Confused yet? It’s all handled much more deftly and delicately than I’m doing here, but if you aren’t willing to be confused, immersed in confusion—the plot is nearly as tangled as the setting—Ancillary Justice is probably not for you. Through much of the novel Justice of Toren/One Esk/Breq’s voice is peculiarly alienating, chilly, inhuman, as it would have to be, given what she is. I found that invigorating but YMMV, as they say. One review I’ve run into felt Leckie’s treatment of gender and unconventional use of pronouns were obtrusive, getting in the way of all the admirable goshwow (need I mention that reviewer was male and, so far as I know, straight and cisgender?), whereas I view them as an essential part of Leckie’s narrative strategy. It seems to me Leckie has been more clever about pronouns than Ursula K. LeGuin in The Left Hand of Darkness and more thoughtful than Samuel R. Delany in Stars in My Pocket Like Grains of Sand, and I believe those two novels to be nearly perfect.
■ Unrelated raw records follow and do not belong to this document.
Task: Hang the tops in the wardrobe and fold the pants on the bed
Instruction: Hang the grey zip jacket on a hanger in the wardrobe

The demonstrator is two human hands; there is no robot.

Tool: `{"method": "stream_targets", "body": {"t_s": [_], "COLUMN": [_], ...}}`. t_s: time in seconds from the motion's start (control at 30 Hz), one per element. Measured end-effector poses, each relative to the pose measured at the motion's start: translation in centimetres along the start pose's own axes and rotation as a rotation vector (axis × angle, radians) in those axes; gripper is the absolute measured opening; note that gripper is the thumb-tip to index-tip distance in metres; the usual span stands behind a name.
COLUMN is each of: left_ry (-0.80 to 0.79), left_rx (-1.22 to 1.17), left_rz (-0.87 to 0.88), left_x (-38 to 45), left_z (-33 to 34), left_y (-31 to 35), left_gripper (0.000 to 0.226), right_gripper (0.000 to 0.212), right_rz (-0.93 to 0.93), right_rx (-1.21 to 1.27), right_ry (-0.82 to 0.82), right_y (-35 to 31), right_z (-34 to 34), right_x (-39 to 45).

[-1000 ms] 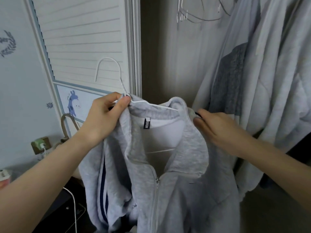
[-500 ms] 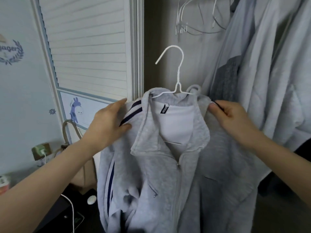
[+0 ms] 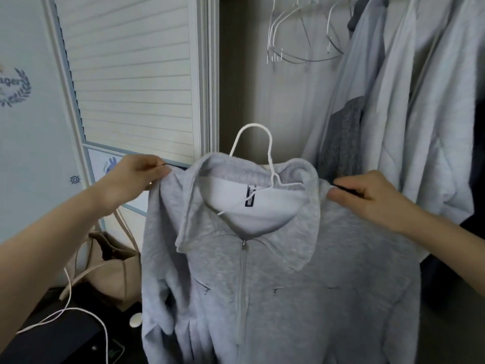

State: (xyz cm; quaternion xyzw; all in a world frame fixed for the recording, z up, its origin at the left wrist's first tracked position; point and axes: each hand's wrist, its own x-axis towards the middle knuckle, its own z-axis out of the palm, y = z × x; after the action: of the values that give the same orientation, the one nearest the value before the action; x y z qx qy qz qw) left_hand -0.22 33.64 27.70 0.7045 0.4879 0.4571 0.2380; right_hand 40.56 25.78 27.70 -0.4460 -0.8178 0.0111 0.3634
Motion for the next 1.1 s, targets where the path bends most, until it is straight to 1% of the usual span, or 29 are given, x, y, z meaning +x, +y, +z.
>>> {"method": "stream_targets", "body": {"t_s": [0.1,0.17,0.23,0.3,0.37,0.43,0.5,0.6,0.67,0.73,0.8,0.93,0.97,1.0,1.03,1.1], "left_ry": [0.036,-0.002,-0.058,-0.09,-0.095,-0.052,0.04,0.139,0.18,0.198,0.196,0.199,0.184,0.156,0.122,0.053], "left_rx": [0.136,0.219,0.265,0.257,0.308,0.356,0.337,0.266,0.234,0.204,0.192,0.145,0.139,0.138,0.136,0.149], "left_rz": [0.06,0.12,0.217,0.314,0.378,0.443,0.469,0.428,0.427,0.441,0.44,0.401,0.397,0.395,0.402,0.403], "left_x": [1.1,1.5,1.5,1.2,0.9,0.7,0.7,0.9,1.1,1.2,1.6,2.5,2.9,3.1,3.4,4.1], "left_z": [0.6,1.4,2.1,2.6,3.5,5.0,5.8,5.4,4.8,4.6,4.7,4.1,3.9,3.7,3.7,4.2], "left_y": [1.0,1.8,2.6,3.5,4.1,4.2,4.1,3.6,3.5,3.8,4.1,4.1,4.2,4.2,4.3,4.5], "left_gripper": [0.034,0.037,0.042,0.046,0.044,0.036,0.032,0.035,0.039,0.043,0.043,0.036,0.035,0.033,0.031,0.027], "right_gripper": [0.049,0.05,0.048,0.048,0.048,0.046,0.046,0.05,0.054,0.054,0.046,0.039,0.04,0.042,0.046,0.048], "right_rz": [0.038,0.122,0.19,0.218,0.229,0.214,0.191,0.177,0.22,0.258,0.264,0.21,0.218,0.237,0.278,0.438], "right_rx": [0.132,0.238,0.284,0.292,0.3,0.286,0.284,0.261,0.292,0.306,0.263,0.05,0.046,0.095,0.216,0.537], "right_ry": [0.074,0.178,0.258,0.281,0.291,0.285,0.263,0.184,0.119,0.072,0.053,0.061,0.065,0.068,0.089,0.192], "right_y": [-0.7,-0.7,-0.4,-0.5,-0.7,-1.3,-1.8,-2.0,-1.6,-1.3,-1.8,-3.0,-3.5,-3.8,-4.2,-4.8], "right_z": [0.2,0.3,0.2,0.3,0.7,1.2,1.5,1.0,-0.1,-1.0,-1.3,-0.7,-0.7,-0.7,-0.9,-1.2], "right_x": [0.5,0.9,1.4,1.6,1.8,2.1,2.5,2.7,2.4,1.9,1.2,-0.3,-0.7,-1.2,-1.5,-2.0]}}
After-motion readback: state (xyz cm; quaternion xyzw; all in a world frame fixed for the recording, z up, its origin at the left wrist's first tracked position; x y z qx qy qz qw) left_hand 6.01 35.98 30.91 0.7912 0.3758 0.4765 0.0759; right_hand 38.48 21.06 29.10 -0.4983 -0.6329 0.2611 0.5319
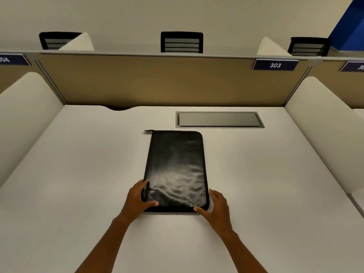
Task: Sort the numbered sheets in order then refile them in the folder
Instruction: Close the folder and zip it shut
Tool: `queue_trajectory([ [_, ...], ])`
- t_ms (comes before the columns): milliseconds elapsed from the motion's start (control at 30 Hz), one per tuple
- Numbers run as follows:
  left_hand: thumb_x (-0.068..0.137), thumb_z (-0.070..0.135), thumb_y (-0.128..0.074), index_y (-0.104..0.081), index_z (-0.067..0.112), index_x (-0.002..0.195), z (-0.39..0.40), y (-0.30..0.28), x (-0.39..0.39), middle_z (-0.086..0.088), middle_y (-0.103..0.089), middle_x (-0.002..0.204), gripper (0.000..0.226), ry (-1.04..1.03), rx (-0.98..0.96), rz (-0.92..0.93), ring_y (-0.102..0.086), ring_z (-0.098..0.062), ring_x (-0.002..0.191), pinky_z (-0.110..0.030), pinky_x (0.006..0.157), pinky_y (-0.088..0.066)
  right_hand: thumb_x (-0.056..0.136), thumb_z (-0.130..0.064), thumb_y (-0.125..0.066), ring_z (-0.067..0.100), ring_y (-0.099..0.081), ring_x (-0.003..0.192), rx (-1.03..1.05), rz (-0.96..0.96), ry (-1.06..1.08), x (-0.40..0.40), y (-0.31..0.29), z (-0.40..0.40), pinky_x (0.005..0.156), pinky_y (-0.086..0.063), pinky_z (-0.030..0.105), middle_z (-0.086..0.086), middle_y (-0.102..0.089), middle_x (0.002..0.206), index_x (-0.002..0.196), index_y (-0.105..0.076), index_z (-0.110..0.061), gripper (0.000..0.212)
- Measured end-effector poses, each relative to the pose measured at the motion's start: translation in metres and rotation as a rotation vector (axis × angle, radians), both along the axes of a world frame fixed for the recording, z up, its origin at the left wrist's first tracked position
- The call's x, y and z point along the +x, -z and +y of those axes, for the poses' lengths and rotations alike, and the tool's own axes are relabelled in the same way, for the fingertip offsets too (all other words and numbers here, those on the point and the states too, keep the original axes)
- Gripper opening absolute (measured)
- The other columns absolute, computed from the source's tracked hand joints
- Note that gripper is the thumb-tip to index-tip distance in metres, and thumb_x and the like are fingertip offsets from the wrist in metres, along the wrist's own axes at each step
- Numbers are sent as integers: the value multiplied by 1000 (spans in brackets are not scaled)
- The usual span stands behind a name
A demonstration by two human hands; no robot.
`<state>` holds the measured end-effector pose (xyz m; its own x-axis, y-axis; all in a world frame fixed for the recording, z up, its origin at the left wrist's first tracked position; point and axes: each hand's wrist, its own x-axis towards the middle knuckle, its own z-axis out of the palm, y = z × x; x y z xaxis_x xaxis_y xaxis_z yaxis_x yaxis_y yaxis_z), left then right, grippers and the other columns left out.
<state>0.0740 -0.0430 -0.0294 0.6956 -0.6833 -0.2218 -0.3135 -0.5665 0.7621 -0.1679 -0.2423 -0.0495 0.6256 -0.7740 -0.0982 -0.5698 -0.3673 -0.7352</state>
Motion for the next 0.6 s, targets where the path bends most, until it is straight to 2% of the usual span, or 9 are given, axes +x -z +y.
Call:
queue_trajectory([
  [67,55,49,-92,-30,17,152,9,10,-4,-3,-26,158,120,51,51,-14,-27,-23,144,-35,114,-28,55,-98,-49,15,-42,135,-38,69,-119,0,4,-6,112,-31,25,-3,-45,147,148,-44,-13,125],
  [133,51,46,-94,-24,18,154,14,15,-7,-1,-20,160,128,68,58,-24,-23,-21,146,-37,117,-26,57,-93,-56,20,-35,143,-56,128,-204,1,8,-10,116,-24,25,3,-37,155,152,-36,-14,125],
  [233,53,29,-96,-24,17,153,12,14,-11,-3,-24,160,124,36,42,-27,-26,-23,146,-38,118,-28,68,-58,-82,25,-34,144,-49,145,-223,1,10,-12,118,-23,29,7,-35,157,153,-33,-13,107],
  [333,58,23,-94,-24,16,153,9,16,-16,-3,-30,157,118,-15,44,-7,-32,-24,143,-38,116,-30,70,-45,-86,30,-39,142,-67,120,-213,3,11,-12,116,-27,33,11,-39,155,151,-36,-10,102],
  [400,61,22,-92,-22,16,153,9,17,-19,-3,-35,154,116,-40,38,15,-36,-24,140,-36,114,-32,70,-49,-84,31,-40,141,-53,113,-207,4,9,-10,116,-28,35,12,-41,154,151,-37,-8,102],
  [433,62,22,-92,-21,17,153,9,16,-20,-3,-36,154,116,-48,43,13,-37,-24,140,-36,113,-33,71,-58,-79,31,-41,141,-47,120,-201,4,7,-9,115,-27,34,13,-42,153,150,-38,-7,103],
  [500,64,24,-91,-17,19,154,9,13,-22,-2,-34,155,117,-37,46,20,-37,-24,140,-36,113,-34,69,-79,-60,35,-45,137,-63,116,-169,3,9,-8,111,-29,35,15,-47,149,147,-43,-4,109],
  [600,64,31,-90,-14,22,155,7,11,-23,0,-31,156,119,-13,38,32,-35,-23,142,-39,115,-34,68,-91,-45,38,-48,135,-82,107,-187,1,14,-9,110,-34,42,16,-49,147,147,-43,-5,116],
])
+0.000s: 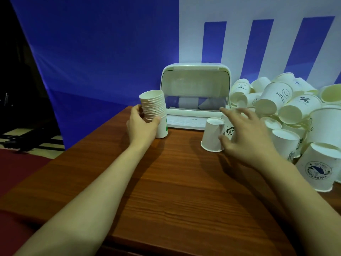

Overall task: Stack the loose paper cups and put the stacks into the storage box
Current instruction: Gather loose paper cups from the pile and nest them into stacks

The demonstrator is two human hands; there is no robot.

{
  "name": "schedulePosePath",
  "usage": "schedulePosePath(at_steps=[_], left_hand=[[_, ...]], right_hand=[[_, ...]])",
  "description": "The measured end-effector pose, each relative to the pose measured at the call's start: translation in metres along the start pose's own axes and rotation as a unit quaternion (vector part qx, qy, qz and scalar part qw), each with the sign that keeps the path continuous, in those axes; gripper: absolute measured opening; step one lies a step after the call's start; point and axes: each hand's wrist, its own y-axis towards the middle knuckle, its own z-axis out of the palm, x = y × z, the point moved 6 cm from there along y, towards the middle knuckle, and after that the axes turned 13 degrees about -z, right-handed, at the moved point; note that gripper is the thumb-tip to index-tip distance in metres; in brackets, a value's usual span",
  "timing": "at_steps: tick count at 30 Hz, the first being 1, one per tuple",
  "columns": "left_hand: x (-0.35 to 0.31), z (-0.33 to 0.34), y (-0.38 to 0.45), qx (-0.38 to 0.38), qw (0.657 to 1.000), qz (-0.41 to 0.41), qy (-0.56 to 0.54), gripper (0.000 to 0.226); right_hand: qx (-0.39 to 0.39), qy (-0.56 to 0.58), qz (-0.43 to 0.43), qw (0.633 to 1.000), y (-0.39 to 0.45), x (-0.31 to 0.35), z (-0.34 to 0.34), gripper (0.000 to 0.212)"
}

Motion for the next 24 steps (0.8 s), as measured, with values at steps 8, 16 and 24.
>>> schedulePosePath(at_steps=[8,16,24], left_hand=[[0.017,0.013,-0.001,0.049,0.995,-0.073,0.049,0.077],[0.013,0.008,-0.007,0.026,0.997,-0.057,0.034,0.082],[-0.046,-0.004,-0.061,-0.009,0.956,0.272,-0.112,0.045]], right_hand=[[0.084,-0.099,-0.007,0.992,-0.004,0.008,0.017,0.08],[0.046,-0.034,-0.011,0.998,-0.002,0.012,0.014,0.049],[-0.257,0.191,0.097,0.942,-0.004,0.0,-0.031,0.059]])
Ancillary Justice, I think, is not quite nearly perfect, but damn, is it exciting—sweeping and intimate at once, thrilling and intelligent, vivid, challenging, strange, affecting, painstaking, both intelligent and clever. There’s an old saw, usually attributed to the late Terry Carr: the Golden Age of SF is twelve. It’s funny because it’s half true. You fall in love with Andre Norton (raises hand) or Star Wars (drops hand real fast) at twelve, but then—whether or not you grow up—you want more. Ancillary Justice is more. (I’m not a big fan of the cover, though.)